Rhythmically, the guitar often gives space for the snare drum. This great technique shows up frequently in rock music. Basically, the snare drum will hit on the 2nd and 4th beat of the measure and the guitar riffs will have a brief rest to allow the snare to punch through, like in “In Bloom“. You can often hum the guitar riff and the click your tongue for the snare. For the most part, the use of rhythm is this album is straight-forward. An interesting variation though is in the chorus of my favorite track, “Lithium“, the rhythm accents the 1st beat and then an eight-note after the 3rd and 4th beat.

Kurt was an amazing vocalist. His voice at times cuts through as a raspy howl and at others coarse but mellow singing. It was an influence on me early on, even though I doubt I would’ve admitted it. I was particularly floored by his singing for their 1994 performance of “Where Did You Sleep Last Night” for MTV’s Unplugged.
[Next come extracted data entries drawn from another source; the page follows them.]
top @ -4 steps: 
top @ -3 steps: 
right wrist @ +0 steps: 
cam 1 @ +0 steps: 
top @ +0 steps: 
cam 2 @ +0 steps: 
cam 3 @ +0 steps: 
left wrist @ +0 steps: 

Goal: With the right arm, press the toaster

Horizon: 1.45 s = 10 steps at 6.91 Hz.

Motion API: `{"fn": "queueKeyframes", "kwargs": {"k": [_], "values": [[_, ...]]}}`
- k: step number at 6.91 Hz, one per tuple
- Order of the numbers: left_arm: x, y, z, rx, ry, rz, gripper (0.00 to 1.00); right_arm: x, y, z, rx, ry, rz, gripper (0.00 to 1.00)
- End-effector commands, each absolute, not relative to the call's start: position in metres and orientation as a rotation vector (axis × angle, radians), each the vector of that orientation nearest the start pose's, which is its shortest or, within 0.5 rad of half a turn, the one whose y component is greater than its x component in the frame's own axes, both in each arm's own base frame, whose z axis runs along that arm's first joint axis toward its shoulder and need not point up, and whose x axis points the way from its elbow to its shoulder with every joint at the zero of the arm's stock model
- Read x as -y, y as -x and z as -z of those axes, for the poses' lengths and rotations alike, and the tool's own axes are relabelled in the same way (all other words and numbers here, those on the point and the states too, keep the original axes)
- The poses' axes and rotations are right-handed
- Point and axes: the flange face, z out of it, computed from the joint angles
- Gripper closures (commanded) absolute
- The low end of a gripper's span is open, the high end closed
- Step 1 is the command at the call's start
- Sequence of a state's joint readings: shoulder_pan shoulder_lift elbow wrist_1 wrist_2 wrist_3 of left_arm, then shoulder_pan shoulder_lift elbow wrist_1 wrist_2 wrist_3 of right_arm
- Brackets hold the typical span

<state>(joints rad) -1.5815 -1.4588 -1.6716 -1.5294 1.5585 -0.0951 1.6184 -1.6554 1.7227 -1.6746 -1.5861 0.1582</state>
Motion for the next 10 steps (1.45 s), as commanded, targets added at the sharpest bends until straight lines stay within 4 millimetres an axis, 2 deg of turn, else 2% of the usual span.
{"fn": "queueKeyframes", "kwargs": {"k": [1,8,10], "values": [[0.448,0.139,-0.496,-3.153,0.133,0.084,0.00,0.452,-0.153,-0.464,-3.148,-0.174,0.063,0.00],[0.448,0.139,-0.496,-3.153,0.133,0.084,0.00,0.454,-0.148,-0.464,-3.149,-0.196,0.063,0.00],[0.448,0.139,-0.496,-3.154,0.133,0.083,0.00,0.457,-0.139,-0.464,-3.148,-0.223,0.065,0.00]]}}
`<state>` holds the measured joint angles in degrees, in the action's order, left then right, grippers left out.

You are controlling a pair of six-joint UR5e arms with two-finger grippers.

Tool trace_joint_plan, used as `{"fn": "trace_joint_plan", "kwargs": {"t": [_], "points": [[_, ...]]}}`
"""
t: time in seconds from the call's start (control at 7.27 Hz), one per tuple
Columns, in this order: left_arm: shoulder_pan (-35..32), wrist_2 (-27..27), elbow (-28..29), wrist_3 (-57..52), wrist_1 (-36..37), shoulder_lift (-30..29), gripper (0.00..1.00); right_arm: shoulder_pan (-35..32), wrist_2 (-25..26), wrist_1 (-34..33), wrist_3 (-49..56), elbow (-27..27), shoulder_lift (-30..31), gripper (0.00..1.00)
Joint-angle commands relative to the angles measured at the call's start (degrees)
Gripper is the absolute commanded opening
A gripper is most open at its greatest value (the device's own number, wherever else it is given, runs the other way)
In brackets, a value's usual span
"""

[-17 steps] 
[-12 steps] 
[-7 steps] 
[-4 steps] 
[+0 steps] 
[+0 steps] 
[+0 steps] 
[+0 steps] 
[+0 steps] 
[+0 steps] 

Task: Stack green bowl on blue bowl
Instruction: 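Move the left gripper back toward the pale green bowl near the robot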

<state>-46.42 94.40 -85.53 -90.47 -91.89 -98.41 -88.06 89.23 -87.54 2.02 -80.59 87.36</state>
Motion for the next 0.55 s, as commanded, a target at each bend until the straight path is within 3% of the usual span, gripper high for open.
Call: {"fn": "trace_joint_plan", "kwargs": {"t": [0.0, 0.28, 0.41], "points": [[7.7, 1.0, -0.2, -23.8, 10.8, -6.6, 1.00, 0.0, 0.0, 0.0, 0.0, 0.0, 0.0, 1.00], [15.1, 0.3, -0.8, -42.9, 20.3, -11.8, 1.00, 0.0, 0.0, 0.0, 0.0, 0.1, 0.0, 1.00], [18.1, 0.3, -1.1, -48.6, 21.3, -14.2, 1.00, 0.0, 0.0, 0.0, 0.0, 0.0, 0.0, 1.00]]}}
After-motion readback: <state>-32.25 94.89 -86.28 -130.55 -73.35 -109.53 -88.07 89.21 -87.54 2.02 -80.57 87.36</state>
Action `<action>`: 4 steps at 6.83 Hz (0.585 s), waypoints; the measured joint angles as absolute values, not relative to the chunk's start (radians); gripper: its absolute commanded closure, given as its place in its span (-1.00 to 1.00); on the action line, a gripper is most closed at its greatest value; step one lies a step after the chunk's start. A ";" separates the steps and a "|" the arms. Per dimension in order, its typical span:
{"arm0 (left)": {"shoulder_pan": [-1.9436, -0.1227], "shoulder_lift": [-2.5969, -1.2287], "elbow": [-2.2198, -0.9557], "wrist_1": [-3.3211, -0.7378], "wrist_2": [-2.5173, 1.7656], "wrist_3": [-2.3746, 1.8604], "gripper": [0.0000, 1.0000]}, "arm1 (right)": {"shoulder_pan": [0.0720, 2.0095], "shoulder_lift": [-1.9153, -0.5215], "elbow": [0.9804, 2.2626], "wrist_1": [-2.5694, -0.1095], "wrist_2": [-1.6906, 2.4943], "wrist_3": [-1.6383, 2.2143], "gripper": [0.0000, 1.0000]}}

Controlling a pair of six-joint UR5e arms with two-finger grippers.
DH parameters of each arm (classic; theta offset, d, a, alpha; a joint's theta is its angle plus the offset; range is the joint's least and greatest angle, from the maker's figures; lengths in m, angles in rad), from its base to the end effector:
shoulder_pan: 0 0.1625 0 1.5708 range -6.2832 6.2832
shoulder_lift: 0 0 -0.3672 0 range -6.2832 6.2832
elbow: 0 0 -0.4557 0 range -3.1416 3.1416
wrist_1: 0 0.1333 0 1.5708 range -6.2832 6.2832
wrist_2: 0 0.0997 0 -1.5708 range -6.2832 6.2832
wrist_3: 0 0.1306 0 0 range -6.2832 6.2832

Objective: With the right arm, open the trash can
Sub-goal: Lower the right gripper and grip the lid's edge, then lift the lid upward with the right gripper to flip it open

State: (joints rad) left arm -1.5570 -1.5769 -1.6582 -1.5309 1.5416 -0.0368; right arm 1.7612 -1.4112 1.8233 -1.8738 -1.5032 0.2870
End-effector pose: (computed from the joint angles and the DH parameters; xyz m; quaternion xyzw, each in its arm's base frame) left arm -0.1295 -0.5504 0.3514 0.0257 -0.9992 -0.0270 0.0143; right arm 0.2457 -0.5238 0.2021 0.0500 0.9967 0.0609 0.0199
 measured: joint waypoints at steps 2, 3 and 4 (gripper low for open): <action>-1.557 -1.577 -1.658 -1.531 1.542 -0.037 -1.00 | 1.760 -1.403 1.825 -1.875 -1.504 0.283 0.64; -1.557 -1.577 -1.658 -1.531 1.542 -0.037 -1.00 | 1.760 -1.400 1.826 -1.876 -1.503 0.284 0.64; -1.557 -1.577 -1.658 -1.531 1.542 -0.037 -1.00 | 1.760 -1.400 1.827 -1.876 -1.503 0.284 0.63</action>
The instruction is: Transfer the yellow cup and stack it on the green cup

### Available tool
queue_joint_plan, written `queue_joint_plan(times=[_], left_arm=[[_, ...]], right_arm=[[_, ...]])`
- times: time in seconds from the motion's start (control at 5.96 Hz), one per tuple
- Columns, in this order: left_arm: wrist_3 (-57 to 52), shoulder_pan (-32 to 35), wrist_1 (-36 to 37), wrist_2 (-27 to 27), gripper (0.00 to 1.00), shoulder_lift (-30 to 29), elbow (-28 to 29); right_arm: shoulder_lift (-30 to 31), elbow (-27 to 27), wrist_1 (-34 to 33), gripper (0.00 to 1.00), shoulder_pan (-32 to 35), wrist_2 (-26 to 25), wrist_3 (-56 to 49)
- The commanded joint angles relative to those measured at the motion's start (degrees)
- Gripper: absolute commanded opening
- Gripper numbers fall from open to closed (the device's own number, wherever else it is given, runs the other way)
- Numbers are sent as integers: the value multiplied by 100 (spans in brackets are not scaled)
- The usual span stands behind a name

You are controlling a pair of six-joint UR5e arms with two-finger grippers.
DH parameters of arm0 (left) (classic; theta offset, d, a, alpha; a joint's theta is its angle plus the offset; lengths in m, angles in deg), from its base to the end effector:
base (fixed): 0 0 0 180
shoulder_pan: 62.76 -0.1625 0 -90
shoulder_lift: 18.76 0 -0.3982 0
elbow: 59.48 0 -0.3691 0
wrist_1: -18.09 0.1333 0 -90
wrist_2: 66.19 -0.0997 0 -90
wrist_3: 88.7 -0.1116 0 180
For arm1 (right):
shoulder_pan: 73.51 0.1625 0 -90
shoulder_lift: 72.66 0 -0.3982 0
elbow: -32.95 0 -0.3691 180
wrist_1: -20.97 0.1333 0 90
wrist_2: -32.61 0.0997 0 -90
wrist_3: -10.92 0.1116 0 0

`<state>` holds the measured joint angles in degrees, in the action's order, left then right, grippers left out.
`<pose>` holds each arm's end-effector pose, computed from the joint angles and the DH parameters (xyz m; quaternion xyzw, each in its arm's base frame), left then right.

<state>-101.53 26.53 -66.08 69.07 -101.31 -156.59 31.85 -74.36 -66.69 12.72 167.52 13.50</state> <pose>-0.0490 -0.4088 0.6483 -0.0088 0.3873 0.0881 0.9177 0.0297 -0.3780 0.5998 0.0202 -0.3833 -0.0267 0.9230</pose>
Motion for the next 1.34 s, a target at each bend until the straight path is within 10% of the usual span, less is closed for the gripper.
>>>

The lyrics are raw visceral documents of anger, confusion and disillusionment. They don’t tell stories or even have a meaning in a traditional sense. I can imagine him writing individual phrases and then combining them to form songs. One line will express some raw emotion and then the next line will balance that with a degree of sarcasm. The lyrics express, without romanticism, the difficulties of being an outsider teen in a way that many people experience in an isolated way. It’s no wonder this album took hold and remains important. It’s perfectly adolescent in a way that is summed up in the line “Oh well, whatever, nevermind.”